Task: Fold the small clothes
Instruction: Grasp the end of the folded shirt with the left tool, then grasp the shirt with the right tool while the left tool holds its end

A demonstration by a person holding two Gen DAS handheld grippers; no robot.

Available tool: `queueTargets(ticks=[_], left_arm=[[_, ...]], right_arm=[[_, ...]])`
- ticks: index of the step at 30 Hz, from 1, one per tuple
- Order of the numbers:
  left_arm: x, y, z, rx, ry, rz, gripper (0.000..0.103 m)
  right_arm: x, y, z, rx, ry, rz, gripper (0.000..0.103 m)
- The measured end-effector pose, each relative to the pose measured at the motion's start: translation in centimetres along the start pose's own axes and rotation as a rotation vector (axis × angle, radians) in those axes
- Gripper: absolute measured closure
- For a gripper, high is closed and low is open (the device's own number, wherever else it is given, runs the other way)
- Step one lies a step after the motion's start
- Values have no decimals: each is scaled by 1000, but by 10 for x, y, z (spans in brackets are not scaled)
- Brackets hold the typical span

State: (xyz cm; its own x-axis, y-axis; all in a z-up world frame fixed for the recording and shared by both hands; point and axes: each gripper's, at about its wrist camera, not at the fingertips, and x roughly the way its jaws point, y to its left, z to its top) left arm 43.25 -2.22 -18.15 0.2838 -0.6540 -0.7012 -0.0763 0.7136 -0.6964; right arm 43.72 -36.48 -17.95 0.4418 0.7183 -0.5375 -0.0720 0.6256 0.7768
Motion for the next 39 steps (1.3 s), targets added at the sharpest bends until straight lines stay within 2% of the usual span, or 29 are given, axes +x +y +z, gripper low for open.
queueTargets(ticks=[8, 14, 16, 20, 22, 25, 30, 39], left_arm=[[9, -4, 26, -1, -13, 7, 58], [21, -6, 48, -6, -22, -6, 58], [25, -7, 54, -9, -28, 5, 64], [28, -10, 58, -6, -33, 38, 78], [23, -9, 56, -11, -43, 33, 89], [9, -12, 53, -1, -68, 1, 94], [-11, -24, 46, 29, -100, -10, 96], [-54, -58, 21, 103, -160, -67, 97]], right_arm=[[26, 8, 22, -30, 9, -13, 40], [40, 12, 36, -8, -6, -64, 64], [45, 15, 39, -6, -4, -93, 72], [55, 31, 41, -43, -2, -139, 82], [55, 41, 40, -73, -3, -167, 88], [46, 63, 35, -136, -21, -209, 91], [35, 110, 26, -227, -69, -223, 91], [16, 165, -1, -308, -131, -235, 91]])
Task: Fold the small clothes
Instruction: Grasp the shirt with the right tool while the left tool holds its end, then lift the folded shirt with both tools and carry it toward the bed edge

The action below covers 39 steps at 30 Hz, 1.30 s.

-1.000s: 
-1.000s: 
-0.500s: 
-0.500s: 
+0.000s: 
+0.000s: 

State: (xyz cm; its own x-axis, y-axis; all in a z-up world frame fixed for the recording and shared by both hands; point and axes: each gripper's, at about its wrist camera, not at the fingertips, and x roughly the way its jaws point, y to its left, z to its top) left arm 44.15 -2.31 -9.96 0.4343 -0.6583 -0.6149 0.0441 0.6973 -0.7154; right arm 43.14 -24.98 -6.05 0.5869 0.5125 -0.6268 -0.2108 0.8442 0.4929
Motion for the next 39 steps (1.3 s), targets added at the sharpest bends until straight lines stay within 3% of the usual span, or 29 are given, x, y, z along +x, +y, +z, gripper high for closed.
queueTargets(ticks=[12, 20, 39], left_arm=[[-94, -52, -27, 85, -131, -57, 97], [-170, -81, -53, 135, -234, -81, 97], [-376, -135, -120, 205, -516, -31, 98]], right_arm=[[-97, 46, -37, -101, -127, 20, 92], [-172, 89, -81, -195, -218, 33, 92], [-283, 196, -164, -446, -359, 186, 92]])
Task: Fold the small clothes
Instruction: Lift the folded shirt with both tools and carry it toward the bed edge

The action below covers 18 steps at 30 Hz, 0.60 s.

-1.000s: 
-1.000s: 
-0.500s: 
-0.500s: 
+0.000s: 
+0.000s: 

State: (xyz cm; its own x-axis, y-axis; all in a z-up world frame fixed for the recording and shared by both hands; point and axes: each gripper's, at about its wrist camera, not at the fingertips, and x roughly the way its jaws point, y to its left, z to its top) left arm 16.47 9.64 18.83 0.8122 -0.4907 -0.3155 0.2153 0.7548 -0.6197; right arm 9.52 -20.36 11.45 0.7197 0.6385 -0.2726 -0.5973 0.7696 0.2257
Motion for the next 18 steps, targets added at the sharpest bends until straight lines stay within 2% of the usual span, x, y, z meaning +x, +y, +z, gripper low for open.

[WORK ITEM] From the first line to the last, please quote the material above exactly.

[PROBLEM SOLUTION]
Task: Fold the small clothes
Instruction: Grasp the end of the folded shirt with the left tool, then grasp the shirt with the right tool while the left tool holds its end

A demonstration by a person holding two Gen DAS handheld grippers; no robot.

Available tool: `queueTargets(ticks=[_], left_arm=[[_, ...]], right_arm=[[_, ...]])`
- ticks: index of the step at 30 Hz, from 1, one per tuple
- Order of the numbers:
  left_arm: x, y, z, rx, ry, rz, gripper (0.000..0.103 m)
  right_arm: x, y, z, rx, ry, rz, gripper (0.000..0.103 m)
- The measured end-effector pose, each relative to the pose measured at the motion's start: translation in centimetres along the start pose's own axes and rotation as a rotation vector (axis × angle, radians) in those axes
- Gripper: absolute measured closure
- For a gripper, high is closed and low is open (the device's own number, wherever else it is given, runs the other way)
- Step one lies a step after the motion's start
- Values have no decimals: each is scaled by 1000, but by 10 for x, y, z (spans in brackets are not scaled)
- Brackets hold the typical span

State: (xyz cm; its own x-axis, y-axis; all in a z-up world frame fixed for the recording and shared by both hands; point and axes: each gripper's, at about its wrist camera, not at the fingertips, and x roughly the way its jaws point, y to its left, z to its top) left arm 43.25 -2.22 -18.15 0.2838 -0.6540 -0.7012 -0.0763 0.7136 -0.6964; right arm 43.72 -36.48 -17.95 0.4418 0.7183 -0.5375 -0.0720 0.6256 0.7768
Motion for the next 39 steps (1.3 s), targets added at the sharpest bends until straight lines stay within 2% of the usual span, or 29 are given, axes +x +y +z, gripper low for open.
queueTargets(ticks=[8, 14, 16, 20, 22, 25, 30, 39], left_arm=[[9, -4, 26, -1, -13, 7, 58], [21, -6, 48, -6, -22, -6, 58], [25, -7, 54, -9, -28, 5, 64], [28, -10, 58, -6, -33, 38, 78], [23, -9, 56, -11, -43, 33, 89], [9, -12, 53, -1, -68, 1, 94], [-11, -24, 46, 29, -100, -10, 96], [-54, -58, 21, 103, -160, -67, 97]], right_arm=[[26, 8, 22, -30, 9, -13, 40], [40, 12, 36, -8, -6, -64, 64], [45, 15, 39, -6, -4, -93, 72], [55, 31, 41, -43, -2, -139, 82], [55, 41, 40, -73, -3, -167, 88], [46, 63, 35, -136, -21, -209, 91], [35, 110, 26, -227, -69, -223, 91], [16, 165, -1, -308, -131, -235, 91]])
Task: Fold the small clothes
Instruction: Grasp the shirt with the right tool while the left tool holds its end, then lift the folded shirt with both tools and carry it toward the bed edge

The action below covers 39 steps at 30 Hz, 1.30 s.

-1.000s: 
-1.000s: 
-0.500s: 
-0.500s: 
+0.000s: 
+0.000s: 

State: (xyz cm; its own x-axis, y-axis; all in a z-up world frame fixed for the recording and shared by both hands; point and axes: each gripper's, at about its wrist camera, not at the fingertips, and x roughly the way its jaws point, y to its left, z to its top) left arm 44.15 -2.31 -9.96 0.4343 -0.6583 -0.6149 0.0441 0.6973 -0.7154; right arm 43.14 -24.98 -6.05 0.5869 0.5125 -0.6268 -0.2108 0.8442 0.4929
Motion for the next 39 steps (1.3 s), targets added at the sharpest bends until straight lines stay within 3% of the usual span, or 29 are given, x, y, z along +x, +y, +z, gripper high for closed.
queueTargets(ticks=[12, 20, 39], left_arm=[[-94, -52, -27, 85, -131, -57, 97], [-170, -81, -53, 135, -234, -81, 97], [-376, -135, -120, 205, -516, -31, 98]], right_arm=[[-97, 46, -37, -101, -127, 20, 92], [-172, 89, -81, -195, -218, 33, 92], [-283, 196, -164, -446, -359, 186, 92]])
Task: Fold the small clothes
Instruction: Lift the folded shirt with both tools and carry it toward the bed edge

The action below covers 18 steps at 30 Hz, 0.60 s.

-1.000s: 
-1.000s: 
-0.500s: 
-0.500s: 
+0.000s: 
+0.000s: 

State: (xyz cm; its own x-axis, y-axis; all in a z-up world frame fixed for the recording and shared by both hands; point and axes: each gripper's, at about its wrist camera, not at the fingertips, and x roughly the way its jaws point, y to its left, z to its top) left arm 16.47 9.64 18.83 0.8122 -0.4907 -0.3155 0.2153 0.7548 -0.6197; right arm 9.52 -20.36 11.45 0.7197 0.6385 -0.2726 -0.5973 0.7696 0.2257
Motion for the next 18 steps, targets added at the sharpest bends until straight lines stay within 2% of the usual span, x, y, z meaning +x, +y, +z, gripper low for open.

Nothing further is required by the exercise.